Conversely, if he runs a 15.05 before breaking for Xmas but returns with a 14.05 after the break, its likely he doesn't need too much more aerobic base but he's obviously skipped out on training over the break, so he can spend a few weeks in "aerobic hell" to send a message. 

In the gym, strength development is key and I would be starting every session with some dedicated acceleration work with adequate rest periods where you can use stationary skill drills to pad this out.  

Again you'll run the same tests as you did before breaking for Xmas and hopefully there's been improvement and entering the pre-competition phase you can throw most of the structured runs away.

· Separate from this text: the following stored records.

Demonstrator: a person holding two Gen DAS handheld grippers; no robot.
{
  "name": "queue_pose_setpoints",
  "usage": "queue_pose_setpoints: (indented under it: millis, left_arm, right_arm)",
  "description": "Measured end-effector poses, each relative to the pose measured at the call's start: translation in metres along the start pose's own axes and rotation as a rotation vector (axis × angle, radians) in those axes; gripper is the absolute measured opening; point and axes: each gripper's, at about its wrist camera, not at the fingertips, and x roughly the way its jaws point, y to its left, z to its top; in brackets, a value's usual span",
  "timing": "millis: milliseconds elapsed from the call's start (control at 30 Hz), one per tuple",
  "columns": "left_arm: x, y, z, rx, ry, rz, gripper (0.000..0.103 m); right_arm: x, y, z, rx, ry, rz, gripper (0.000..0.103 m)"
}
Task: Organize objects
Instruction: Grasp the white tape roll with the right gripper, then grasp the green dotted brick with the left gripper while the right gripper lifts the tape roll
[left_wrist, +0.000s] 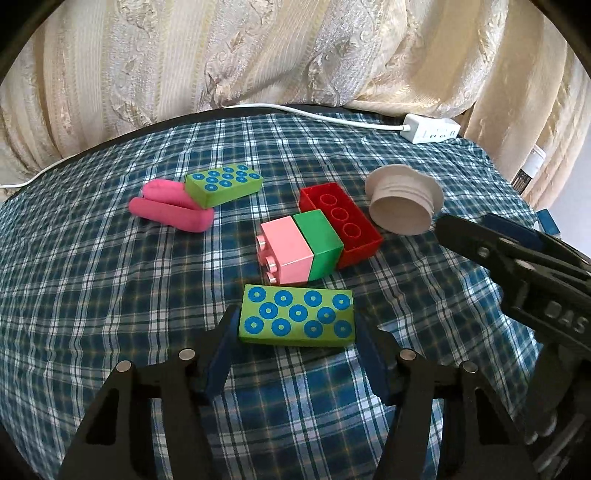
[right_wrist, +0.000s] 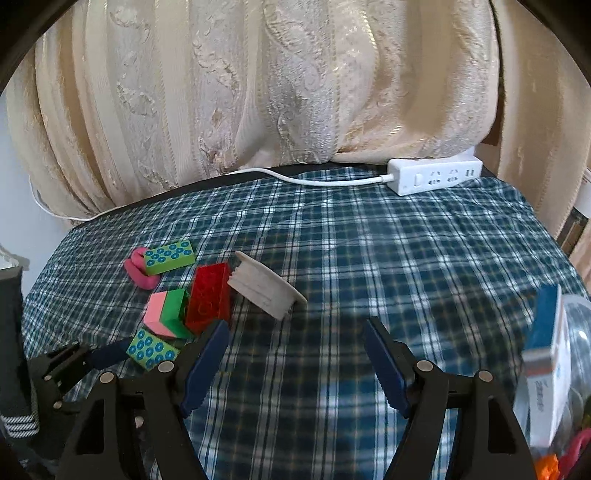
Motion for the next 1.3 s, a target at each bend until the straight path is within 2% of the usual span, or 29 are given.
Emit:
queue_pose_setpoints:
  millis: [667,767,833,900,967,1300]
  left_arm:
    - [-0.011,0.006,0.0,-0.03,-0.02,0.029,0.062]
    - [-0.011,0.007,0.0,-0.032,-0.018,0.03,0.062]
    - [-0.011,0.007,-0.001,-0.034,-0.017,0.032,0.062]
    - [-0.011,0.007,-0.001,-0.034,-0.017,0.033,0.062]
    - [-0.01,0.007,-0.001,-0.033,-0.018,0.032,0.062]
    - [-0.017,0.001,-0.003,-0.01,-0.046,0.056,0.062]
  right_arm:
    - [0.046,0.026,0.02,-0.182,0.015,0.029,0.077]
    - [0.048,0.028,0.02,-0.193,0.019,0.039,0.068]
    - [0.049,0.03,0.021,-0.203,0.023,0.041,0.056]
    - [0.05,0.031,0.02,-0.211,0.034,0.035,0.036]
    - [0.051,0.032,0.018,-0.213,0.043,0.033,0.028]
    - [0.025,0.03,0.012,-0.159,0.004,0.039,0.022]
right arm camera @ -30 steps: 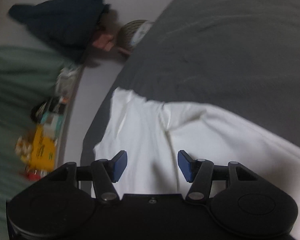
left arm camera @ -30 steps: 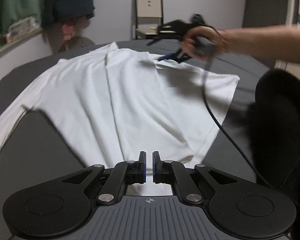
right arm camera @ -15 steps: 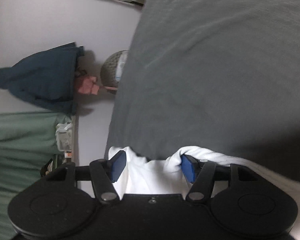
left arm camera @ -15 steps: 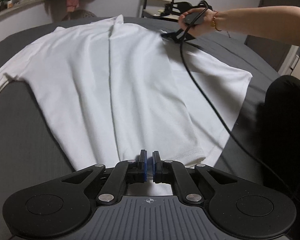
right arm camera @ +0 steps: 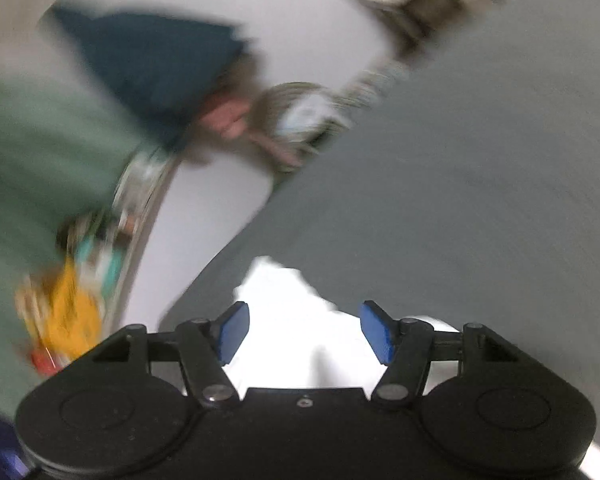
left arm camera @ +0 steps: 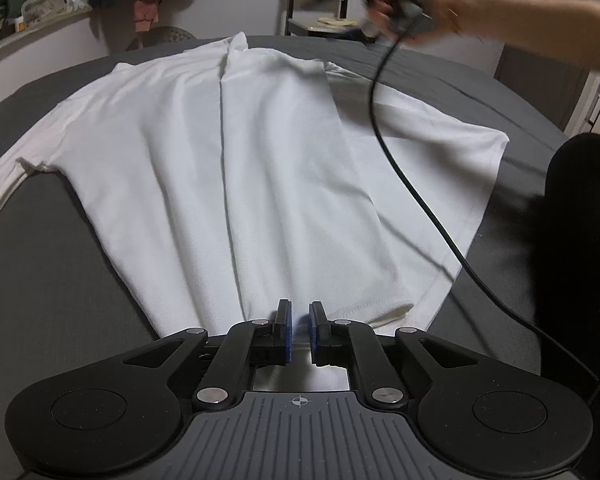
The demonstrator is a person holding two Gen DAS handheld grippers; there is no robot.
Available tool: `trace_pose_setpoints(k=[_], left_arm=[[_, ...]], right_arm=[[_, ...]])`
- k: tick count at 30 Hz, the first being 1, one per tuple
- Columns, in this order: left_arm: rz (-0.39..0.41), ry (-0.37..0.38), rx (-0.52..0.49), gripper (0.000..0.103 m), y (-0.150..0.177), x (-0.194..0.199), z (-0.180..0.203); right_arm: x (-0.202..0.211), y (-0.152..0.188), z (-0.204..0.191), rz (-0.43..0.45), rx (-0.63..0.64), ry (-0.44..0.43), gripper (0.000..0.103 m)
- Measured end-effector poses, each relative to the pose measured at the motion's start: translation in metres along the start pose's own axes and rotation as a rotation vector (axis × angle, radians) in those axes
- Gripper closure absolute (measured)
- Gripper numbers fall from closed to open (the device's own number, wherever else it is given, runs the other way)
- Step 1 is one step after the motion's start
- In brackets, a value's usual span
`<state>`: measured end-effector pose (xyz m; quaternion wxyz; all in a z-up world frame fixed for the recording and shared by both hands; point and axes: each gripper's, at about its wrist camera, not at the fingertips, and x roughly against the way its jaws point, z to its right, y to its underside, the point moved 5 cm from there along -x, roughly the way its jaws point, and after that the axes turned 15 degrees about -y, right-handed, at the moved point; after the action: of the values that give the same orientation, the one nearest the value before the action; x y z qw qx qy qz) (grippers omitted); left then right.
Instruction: Fold clothes
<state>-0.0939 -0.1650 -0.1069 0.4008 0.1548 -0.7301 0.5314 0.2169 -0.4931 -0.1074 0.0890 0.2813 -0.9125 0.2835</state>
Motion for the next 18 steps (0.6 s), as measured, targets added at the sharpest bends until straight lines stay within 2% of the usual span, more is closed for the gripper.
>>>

The pre-competition phase is the time to focus on match simulated drills as conditioning and again, you can manipulate grid dimensions, team size and rules to get some overload.

In the gym you want to be training rate of force development and even using medicine balls, sleds and resisted running at the beginning of your footy training session sis a good way to bridge the gap from the gym to the field.

I also like to use wrestling and grappling drills to get them ready for contact.


MY SUMMARY

- If speed is king, then repeat speed is the queen but without actual speed then what are you repeating? This means that you need to look at your training early to see what you need to get from point a to point b, then what you need after that to get from point b to point c and so on. You'll never just turn up and already have points a, b and c under your belt from sinking beers.

- Running with the balls is fine but again, you need to be able to break down what you need to make this work your players. So you might have some players that can do a huge volume of running and they seem everywhere in ball drills but if their skills are still lacking then is all the running and fatigue work really helping them? 

- Testing is great for keeping players accountable but also make sure that you have a training plan for improving whatever testing you want improved or the testing is completely useless. I'll do a blog on testing too very soon.